After the oh-so-hot, humid, smoky summer, the first rainfall
was a blessing. It watered the parched earth, delighted growing things, cleaned the air, and brought joy to our residents. I purposely walked without a hat to experience those precious drops running down my face. The years fell away. I felt like a naughty child.
While relishing the much-needed rain, I thought of other walks taken years ago in Los Angeles where droughts could last for years. It didn’t make sense to buy boots for the children. They were rarely needed. I’d just wrap plastic bags over their shoes and out we’d go to either walk or splash about in the water, and sometimes sail hand-made paper boats.
On one such walk with 4-year old Susan, who loves every creature that flies, walks, crawls or slithers, she was worried. Dozens of worms were out because of the rain.
“The sidewalk must hurt their little pink bellies,” she fretted, as she gently picked each worm off the cement and placed it onto the soft grass of the parkway. I like thinking of that rainy day.
Which reminds me of the morning 3-year-old Susan woke up and
was crying. Concerned, I ran to her room. It seems the night before, she’d carefully placed a green bug to sleep in her bedside table drawer. Of course, the bug was nowhere to be found. She was distraught. Tears flowed. Seeing her so upset tugged at my heart. I knew it was useless, but what to do? I found myself crawling on the floor with her ‘looking’ for her ‘green buggy’. Well, what would you have done? Finally, the child had to settle for a hug.
There was also the time her kindergarten teacher had a container full of crickets to feed to a lizard. Susan decided the crickets must be unhappy cooped up in a
little carton. She turned them loose. This resulted in absolute chaos. Children, terrified of the little creatures, screamed, ran around and jumped up and down on chairs and desks — that is — all except Susan, who delighted in having given the crickets freedom and loved seeing them going off in all directions. Then, those crickets had to be gathered when/if possible. Oh, dear. (I learned about this adventure through a complaint from Susan’s suffering teacher.)
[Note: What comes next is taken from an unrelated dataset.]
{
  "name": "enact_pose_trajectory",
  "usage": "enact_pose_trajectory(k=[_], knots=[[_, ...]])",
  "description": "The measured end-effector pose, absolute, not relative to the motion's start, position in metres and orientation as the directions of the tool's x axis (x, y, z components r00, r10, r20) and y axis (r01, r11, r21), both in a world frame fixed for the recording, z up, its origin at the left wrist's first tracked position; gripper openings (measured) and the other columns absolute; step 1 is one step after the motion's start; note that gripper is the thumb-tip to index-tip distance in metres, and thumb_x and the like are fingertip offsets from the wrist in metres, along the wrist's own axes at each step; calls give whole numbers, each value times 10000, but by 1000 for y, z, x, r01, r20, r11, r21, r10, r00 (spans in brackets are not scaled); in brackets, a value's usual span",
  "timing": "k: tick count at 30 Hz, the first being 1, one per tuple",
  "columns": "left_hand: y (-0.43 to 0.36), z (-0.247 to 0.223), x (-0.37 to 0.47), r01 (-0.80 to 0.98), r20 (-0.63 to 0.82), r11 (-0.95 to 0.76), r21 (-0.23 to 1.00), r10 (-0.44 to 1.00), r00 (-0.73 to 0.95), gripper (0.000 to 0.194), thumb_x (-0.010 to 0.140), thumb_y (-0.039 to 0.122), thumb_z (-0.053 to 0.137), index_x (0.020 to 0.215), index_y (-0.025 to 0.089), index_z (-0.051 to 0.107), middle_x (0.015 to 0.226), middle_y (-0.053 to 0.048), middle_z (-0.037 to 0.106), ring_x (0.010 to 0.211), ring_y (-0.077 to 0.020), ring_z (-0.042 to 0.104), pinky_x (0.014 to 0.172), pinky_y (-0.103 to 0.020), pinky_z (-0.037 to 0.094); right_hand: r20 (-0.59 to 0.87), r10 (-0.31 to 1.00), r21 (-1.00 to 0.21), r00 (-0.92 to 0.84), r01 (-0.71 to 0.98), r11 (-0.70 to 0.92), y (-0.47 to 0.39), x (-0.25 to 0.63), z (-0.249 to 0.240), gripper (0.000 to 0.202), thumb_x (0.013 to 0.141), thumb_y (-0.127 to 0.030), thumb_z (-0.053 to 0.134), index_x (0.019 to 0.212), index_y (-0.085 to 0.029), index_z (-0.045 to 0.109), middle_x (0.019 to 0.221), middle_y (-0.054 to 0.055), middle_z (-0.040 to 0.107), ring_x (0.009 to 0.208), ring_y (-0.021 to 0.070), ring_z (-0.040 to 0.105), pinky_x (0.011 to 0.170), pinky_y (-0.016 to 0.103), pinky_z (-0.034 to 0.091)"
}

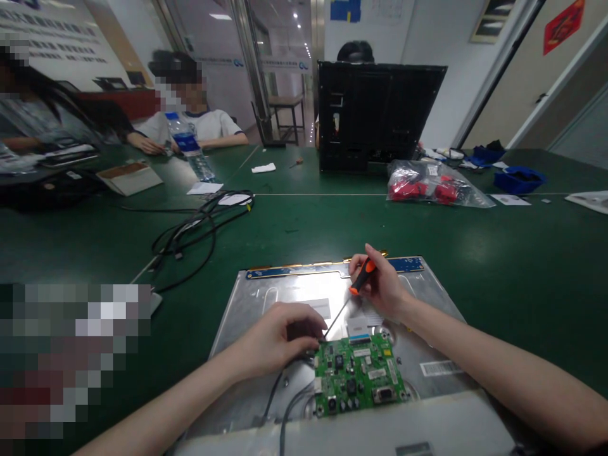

Another day Susan came home from school, again in tears, because she
had found a ‘cute family’ of cockroaches to bring to her beloved mother. A ‘mean’ boy slapped them out of her hand and stomped on them.
‘It’s okay Susie,’ I said hearing her tale of woe, ‘Perhaps they’re alright and he just took them to HIS mother.’ I doubt I ever told Susan how relieved I was those little critters hadn’t made it to our home.
Talking about bugs, once on the way to school ((Kindergarten again) Susan
picked up every snail she saw. They, too, come out when it rains. She arrived at school with her pockets full of snails, and snails crawling all over her coat. Her poor teacher gave her an empty shoe box, and all the snails were saved and brought home to lucky me. I wasn’t that thrilled with this gift, we had a garden, but what can you say to a child who treasures every creature.
Enough rain stories. Stay well and enjoy each day.